* **Required action**
Would you copy the material below word for word, beginning with its first line and ending with the line that contains "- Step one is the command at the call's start"?

* **Data extract**
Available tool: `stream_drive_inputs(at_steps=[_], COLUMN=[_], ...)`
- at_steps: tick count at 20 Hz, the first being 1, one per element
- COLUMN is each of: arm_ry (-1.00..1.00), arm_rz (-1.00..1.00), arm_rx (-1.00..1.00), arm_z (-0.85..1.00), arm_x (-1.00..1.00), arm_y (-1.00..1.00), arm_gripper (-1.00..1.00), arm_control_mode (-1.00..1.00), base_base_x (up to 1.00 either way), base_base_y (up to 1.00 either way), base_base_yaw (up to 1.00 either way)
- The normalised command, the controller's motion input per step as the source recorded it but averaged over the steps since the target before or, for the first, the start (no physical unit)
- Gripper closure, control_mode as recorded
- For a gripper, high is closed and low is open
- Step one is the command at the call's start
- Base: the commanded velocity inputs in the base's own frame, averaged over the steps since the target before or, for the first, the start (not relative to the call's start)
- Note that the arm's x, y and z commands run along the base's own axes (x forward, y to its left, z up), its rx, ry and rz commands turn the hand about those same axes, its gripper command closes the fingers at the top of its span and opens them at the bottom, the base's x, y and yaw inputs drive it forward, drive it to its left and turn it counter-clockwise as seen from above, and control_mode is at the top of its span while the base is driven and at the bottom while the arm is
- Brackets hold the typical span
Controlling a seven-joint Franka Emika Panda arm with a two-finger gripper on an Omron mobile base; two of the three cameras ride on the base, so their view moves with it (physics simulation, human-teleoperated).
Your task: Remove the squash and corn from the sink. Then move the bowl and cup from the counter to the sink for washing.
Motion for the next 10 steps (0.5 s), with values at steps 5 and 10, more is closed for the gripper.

* **Task result**
Available tool: `stream_drive_inputs(at_steps=[_], COLUMN=[_], ...)`
- at_steps: tick count at 20 Hz, the first being 1, one per element
- COLUMN is each of: arm_ry (-1.00..1.00), arm_rz (-1.00..1.00), arm_rx (-1.00..1.00), arm_z (-0.85..1.00), arm_x (-1.00..1.00), arm_y (-1.00..1.00), arm_gripper (-1.00..1.00), arm_control_mode (-1.00..1.00), base_base_x (up to 1.00 either way), base_base_y (up to 1.00 either way), base_base_yaw (up to 1.00 either way)
- The normalised command, the controller's motion input per step as the source recorded it but averaged over the steps since the target before or, for the first, the start (no physical unit)
- Gripper closure, control_mode as recorded
- For a gripper, high is closed and low is open
- Step one is the command at the call's start

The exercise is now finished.